Evidence in Waiting
Mariska Hargitay takes on the overwhelming backlog of rape kits in America.
When a woman is raped and reports the crime to the police, she goes to a hospital so that evidence may be collected for her rape kit: DNA samples that are checked against the national Combined DNA Index System (CODIS), maintained by the FBI, to see if there are any matches with perpetrators already in the system.
At the hospital, she sheds her clothes onto a large sheet of paper on the floor, to protect any evidence that may still be on her garments. She submits to an uncomfortable, invasive physical exam which includes taking DNA swabs from her body orifices – mouth and private parts; scraping material from under her fingernails and plucking her pubic hair. She answers a multitude of questions. The process takes four to six hours.
And after she has undergone the twin traumas of rape and evidence-gathering, it's a natural assumption, even a comfort, that the police will then move to catch the perpetrator. As one woman says, "They did a rape kit on me. I felt, my body was a crime scene. I've given them all of this information. They're just going to go out in a week and catch him."
As it turns out, though, what often happens instead is... nothing. The rape kits are sent to storage, where they can stay for years, not opened, much less tested, while the perpetrator is free to attack again. Some kits remain stored so long that they outlast the statute of limitations for rape prosecution.
Meanwhile, victims are left without justice, often living in fear that their attackers are still on the streets.
The documentary I Am Evidence, which premiered at the Tribeca Film Festival in 2017 and aired on HBO in 2018, takes an uncompromising look at this shocking situation; at one point it was estimated that there were more than 400,000 untested rape kits in the United States.
The program is the inspiration of Mariska Hargitay, who since 1999 has played NYPD detective-now-lieutenant Olivia Benson on NBC's Law & Order: Special Victims Unit. After receiving thousands of letters from viewers disclosing their sexual assaults, many for the first time, she created the Joyful Heart Foundation for victim advocacy, and later learned about the untested rape kits.
Hargitay is a producer of the film and appears in it, but this is no star vehicle. The filmmakers, headed by directors Trish Adlesic and Geeta Gandbhir, interviewed numerous survivors whose rape kits went untested, and chose four to spotlight: Ericka in Detroit, Amberly and Danielle in Cleveland and Helena in Los Angeles.
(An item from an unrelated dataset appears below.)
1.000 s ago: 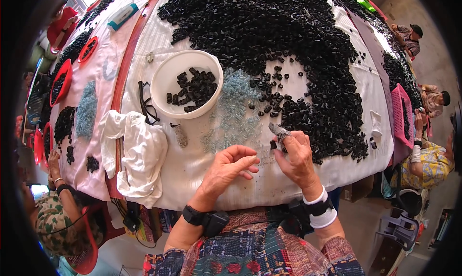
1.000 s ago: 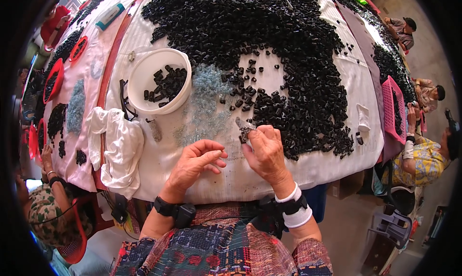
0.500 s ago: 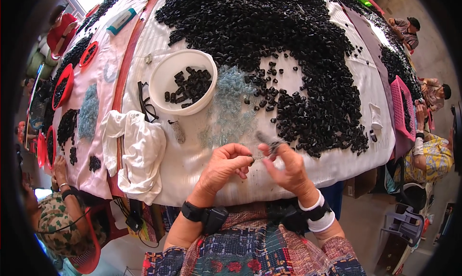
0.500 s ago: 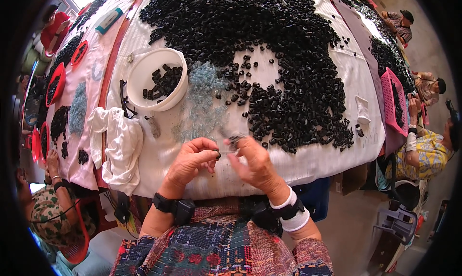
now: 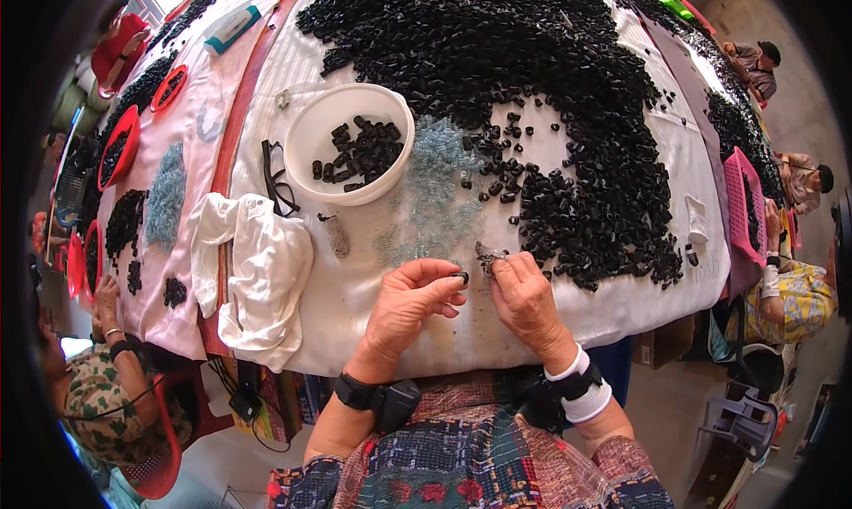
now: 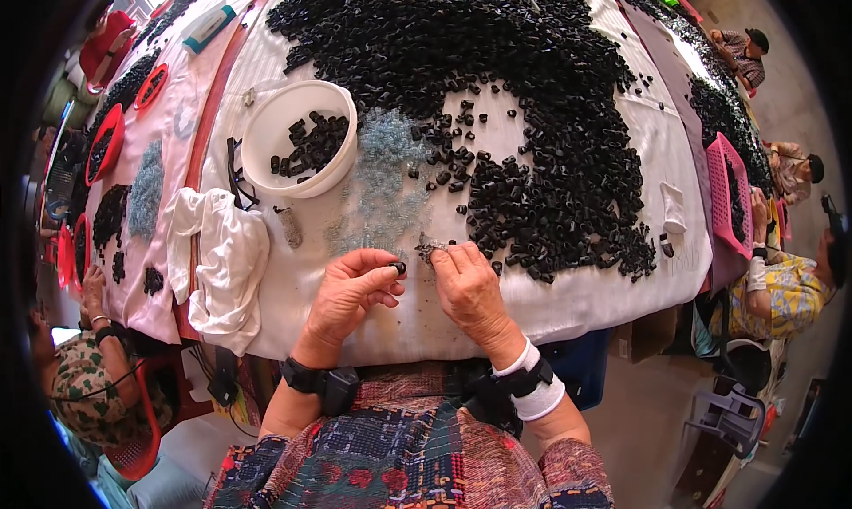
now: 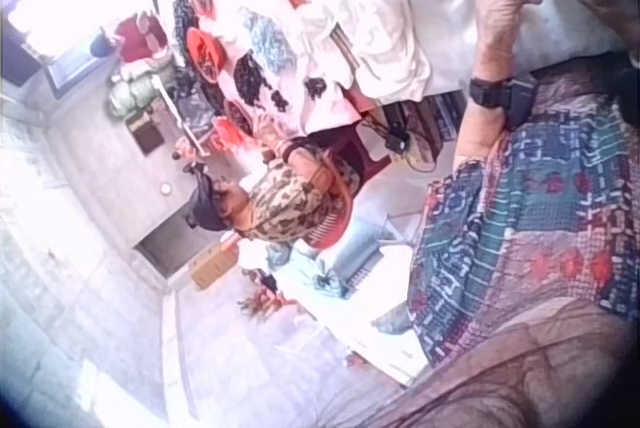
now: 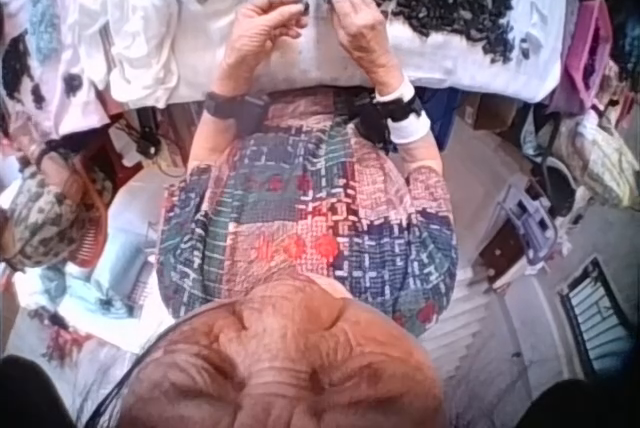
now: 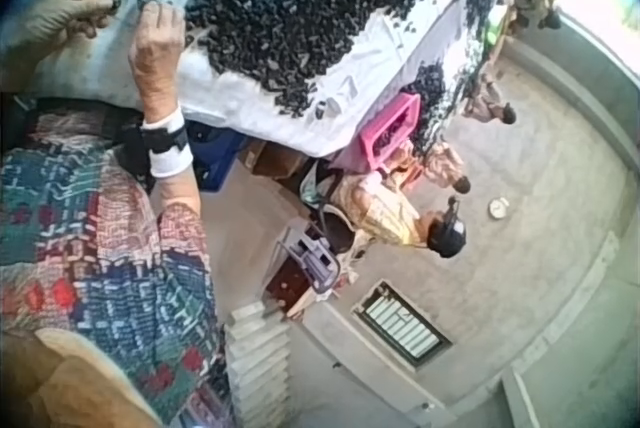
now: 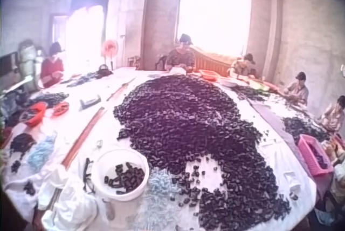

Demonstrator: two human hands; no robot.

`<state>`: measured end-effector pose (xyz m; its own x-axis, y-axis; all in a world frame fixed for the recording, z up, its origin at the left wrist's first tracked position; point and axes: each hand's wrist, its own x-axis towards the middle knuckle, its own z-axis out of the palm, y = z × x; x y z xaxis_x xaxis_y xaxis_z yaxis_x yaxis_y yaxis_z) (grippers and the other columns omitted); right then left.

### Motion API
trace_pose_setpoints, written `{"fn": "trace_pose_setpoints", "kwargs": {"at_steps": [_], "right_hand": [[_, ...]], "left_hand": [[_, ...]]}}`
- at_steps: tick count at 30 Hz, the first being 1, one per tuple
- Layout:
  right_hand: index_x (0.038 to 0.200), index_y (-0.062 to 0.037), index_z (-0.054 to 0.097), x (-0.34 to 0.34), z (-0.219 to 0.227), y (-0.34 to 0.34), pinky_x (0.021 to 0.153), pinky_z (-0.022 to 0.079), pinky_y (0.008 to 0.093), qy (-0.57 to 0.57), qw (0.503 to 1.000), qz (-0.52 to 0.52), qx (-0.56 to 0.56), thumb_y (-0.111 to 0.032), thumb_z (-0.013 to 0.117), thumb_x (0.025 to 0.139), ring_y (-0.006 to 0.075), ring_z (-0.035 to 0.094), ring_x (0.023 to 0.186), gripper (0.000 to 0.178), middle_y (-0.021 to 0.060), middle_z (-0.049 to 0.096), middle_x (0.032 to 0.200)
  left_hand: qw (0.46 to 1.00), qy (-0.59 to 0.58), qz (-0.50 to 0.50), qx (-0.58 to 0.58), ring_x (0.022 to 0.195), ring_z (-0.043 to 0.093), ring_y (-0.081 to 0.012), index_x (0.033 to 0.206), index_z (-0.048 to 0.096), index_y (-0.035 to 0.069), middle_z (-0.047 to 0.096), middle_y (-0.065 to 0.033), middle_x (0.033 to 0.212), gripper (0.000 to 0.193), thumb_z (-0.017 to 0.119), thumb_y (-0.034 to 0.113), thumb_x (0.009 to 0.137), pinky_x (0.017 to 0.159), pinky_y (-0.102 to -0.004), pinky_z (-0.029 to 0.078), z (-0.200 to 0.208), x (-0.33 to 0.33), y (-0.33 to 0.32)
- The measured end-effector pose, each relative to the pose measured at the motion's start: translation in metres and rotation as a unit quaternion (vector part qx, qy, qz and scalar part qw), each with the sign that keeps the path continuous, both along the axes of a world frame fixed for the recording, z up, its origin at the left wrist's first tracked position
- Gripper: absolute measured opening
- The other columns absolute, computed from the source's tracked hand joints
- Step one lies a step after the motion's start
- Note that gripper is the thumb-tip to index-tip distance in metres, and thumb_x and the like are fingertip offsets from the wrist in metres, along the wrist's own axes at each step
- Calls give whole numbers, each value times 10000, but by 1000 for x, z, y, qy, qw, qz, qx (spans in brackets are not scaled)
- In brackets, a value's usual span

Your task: Manual assembly of small black shoe components at a workbench.

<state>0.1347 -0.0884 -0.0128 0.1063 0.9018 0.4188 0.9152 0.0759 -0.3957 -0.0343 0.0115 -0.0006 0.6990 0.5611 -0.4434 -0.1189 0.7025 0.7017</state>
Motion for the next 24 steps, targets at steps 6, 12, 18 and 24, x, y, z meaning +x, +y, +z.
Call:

Helena and Amberly are connected: They were raped by the same long-distance truck driver. Had Helena's rape kit been tested in a timely manner, the rapist would not have been out in the world a few years later to attack Amberly, who became addicted to drugs after her assault.
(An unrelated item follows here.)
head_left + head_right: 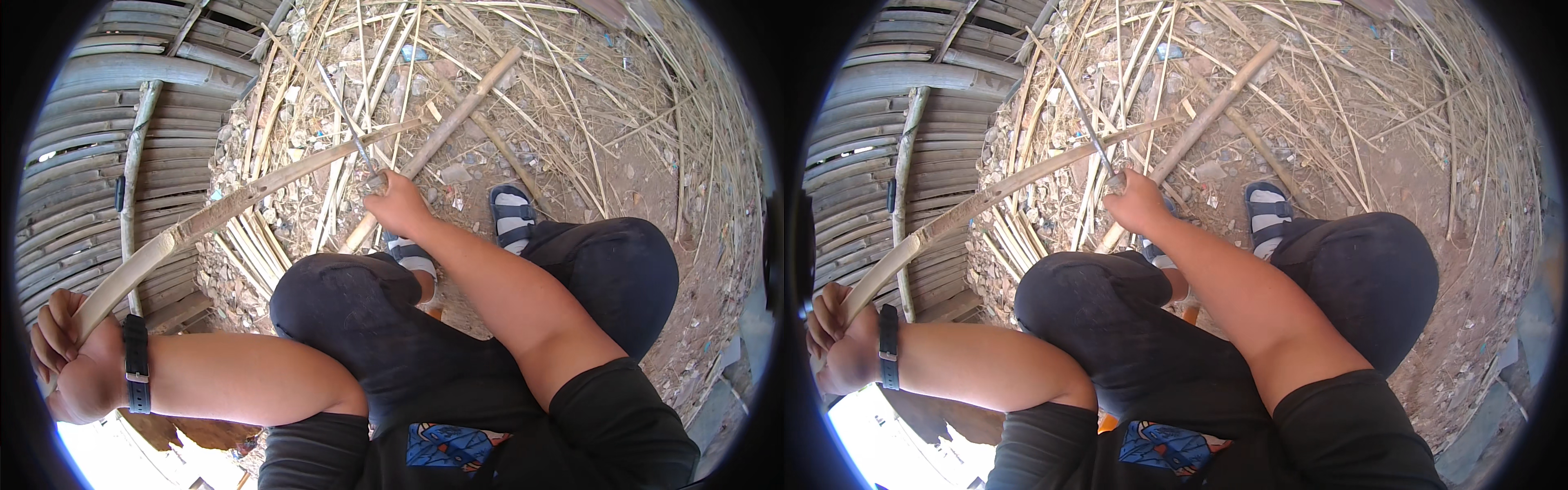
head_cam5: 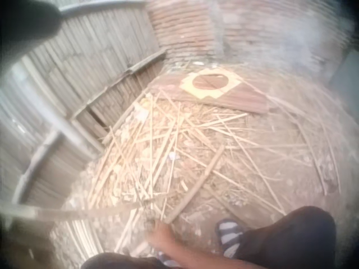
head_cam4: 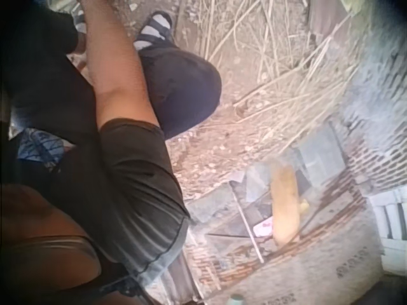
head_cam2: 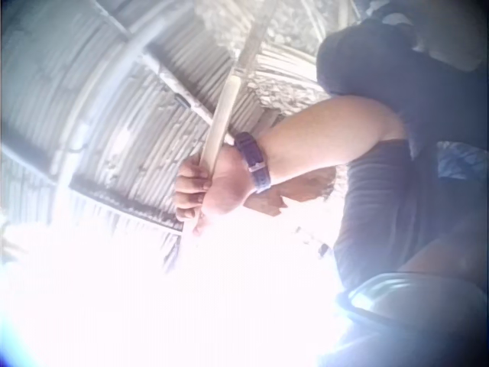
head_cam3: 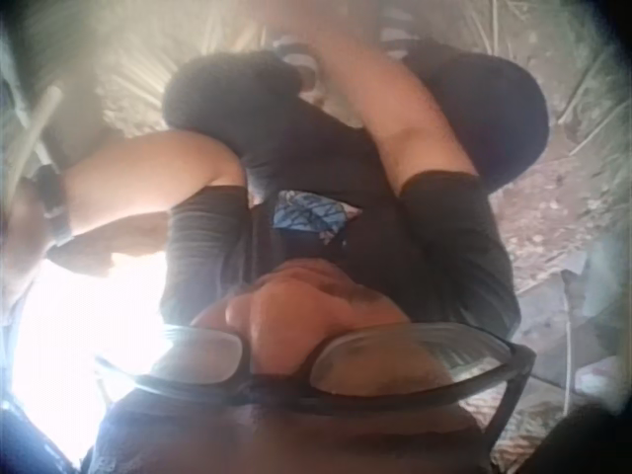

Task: The person uses a machete to split long bamboo poles into thin strips. They hold the bamboo with one hand and repeatedly strike it with the machete to separate the material, then set the finished strips aside on the ground.

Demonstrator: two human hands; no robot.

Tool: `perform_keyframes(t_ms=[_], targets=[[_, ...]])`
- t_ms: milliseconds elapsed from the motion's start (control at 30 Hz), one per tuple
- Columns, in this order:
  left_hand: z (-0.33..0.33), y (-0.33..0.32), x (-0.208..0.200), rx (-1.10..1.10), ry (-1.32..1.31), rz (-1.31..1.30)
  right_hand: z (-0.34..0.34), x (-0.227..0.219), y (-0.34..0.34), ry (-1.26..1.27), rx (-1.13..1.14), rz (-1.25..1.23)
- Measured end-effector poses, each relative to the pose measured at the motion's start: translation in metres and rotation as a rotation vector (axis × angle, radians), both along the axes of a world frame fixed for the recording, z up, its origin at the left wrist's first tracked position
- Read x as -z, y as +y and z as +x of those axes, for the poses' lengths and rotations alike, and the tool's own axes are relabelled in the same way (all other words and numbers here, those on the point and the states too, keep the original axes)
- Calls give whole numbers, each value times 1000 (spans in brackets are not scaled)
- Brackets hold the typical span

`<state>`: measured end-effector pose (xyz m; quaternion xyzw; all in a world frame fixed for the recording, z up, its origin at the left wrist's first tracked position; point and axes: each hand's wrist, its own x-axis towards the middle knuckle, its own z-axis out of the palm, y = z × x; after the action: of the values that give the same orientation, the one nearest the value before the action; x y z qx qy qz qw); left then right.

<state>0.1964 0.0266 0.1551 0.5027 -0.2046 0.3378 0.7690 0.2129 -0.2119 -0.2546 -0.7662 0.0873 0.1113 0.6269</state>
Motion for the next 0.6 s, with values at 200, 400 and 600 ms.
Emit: perform_keyframes(t_ms=[200, 400, 600], targets=[[-4, -2, 6, -233, -47, 22, 0, -16, -7, 46, -59, 98], [-1, -2, 8, -363, -44, -58, -3, -49, 6, -21, -88, 81], [2, -14, 10, -608, 7, -100, -22, -36, 9, -187, -204, 105]])
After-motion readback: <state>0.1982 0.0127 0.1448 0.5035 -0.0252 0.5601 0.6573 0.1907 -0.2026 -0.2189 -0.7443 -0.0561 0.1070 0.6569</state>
It took Helena 14 years for her kit to be tested, through a fierce determination that saw her reaching out to advocates high on the law-enforcement ladder. By then the statute of limitations had run out; the rapist was prosecuted only through a loophole involving his theft of $20 from Helena.
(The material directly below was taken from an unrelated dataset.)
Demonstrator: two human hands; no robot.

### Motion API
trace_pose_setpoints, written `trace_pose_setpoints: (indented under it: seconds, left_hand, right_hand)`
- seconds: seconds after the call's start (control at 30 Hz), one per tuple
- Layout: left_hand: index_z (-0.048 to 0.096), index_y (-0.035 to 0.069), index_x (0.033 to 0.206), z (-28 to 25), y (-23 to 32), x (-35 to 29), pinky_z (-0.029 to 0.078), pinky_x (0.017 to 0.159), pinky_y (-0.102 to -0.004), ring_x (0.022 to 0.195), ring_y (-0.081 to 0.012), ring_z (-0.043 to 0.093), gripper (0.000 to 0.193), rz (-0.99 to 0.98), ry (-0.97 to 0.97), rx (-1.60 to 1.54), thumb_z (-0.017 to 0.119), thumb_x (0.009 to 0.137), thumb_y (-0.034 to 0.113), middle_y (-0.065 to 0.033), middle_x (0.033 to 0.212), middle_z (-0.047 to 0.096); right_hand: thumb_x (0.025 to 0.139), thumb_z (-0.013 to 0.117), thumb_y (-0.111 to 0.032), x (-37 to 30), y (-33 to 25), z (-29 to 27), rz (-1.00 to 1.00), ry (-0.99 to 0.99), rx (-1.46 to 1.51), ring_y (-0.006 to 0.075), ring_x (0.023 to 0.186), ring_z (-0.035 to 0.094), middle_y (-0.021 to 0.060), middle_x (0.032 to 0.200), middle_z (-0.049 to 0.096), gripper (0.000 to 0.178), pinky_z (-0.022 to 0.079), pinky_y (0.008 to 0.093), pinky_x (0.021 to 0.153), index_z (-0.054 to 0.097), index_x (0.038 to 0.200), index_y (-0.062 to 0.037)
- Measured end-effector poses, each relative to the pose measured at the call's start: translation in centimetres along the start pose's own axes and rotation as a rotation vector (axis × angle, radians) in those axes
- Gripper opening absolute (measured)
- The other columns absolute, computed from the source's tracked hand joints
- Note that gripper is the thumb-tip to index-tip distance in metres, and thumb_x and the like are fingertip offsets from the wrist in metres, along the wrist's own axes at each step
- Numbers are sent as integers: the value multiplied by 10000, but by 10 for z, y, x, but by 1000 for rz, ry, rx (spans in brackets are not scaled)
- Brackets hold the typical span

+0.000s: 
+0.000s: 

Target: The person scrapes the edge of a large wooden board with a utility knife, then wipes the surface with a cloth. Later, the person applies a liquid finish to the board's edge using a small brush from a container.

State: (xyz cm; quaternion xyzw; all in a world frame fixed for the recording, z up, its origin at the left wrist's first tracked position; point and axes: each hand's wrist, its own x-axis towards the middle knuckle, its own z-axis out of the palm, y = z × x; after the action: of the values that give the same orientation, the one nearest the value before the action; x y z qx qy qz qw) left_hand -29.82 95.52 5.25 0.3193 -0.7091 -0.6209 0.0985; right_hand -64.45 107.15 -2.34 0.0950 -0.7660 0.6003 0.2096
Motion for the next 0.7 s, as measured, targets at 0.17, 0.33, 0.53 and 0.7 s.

Danielle's rape had occurred in 1997. When an investigator with evidence from the newly tested rape kit tracks her down at her last known address and shows her photos of possible perpetrators, she instantly and correctly identifies the man.
Ericka was raped on her 21st birthday. She was told by police then not to expect any testing. "I am evidence, literally," she says. "My name is on a box on a shelf, that has never been tested." By the end of the film, she gathers her family and tells them for the first time about her rape nearly 12 years earlier. Fortunately, they're supportive.
A formidable presence in the film is Kym Worthy, Wayne County (Michigan) prosecutor, whom Hargitay met in 2010 when both were testifying on Capitol Hill about the rape kits.
After a member of Worthy's staff had discovered more than 11,000 untested rape kits in an abandoned Detroit warehouse that they didn't even know existed, Worthy vowed to get every kit processed. The results revealed some startling statistics: there were matches to crimes in 39 other states, and overall, more than 770 serial rapists were involved. And that was the outcome just in one city.
Worthy has some startling personal news: she herself was sexually assaulted, when she was a law student. The disclosure took the filmmakers by surprise.
Interviews with law enforcement members, a Cleveland newspaper reporter and politicians reveal, for the most part, people who do want to help now that they're aware of the problem.
But a disturbing pattern also emerges. Many times, as documented by the police reports shown on camera, officers taking victims' statements made by women of color write disparaging remarks about the women, calling them whores, hoes and "heffers," (heifers), blaming their clothing for the rape or disbelieving that the rape even occurred.
It's no wonder that rape kit testing is a low priority and that rape prosecution and conviction statistics are dismal.
As Hargitay says in her Congressional testimony: "For a survivor to come forward about it, to muster that courage, and for then to have nothing done, what are we saying? Who are we protecting? We're saying, 'You don't matter.'"
For its attempt to spotlight and correct a crucial societal wrong, I Am Evidence is a worthy recipient of the 2019 Television Academy Honors.
I Am Evidence is available on demand, on HBO Go and HBO Now, and is also available to be screened in local communities.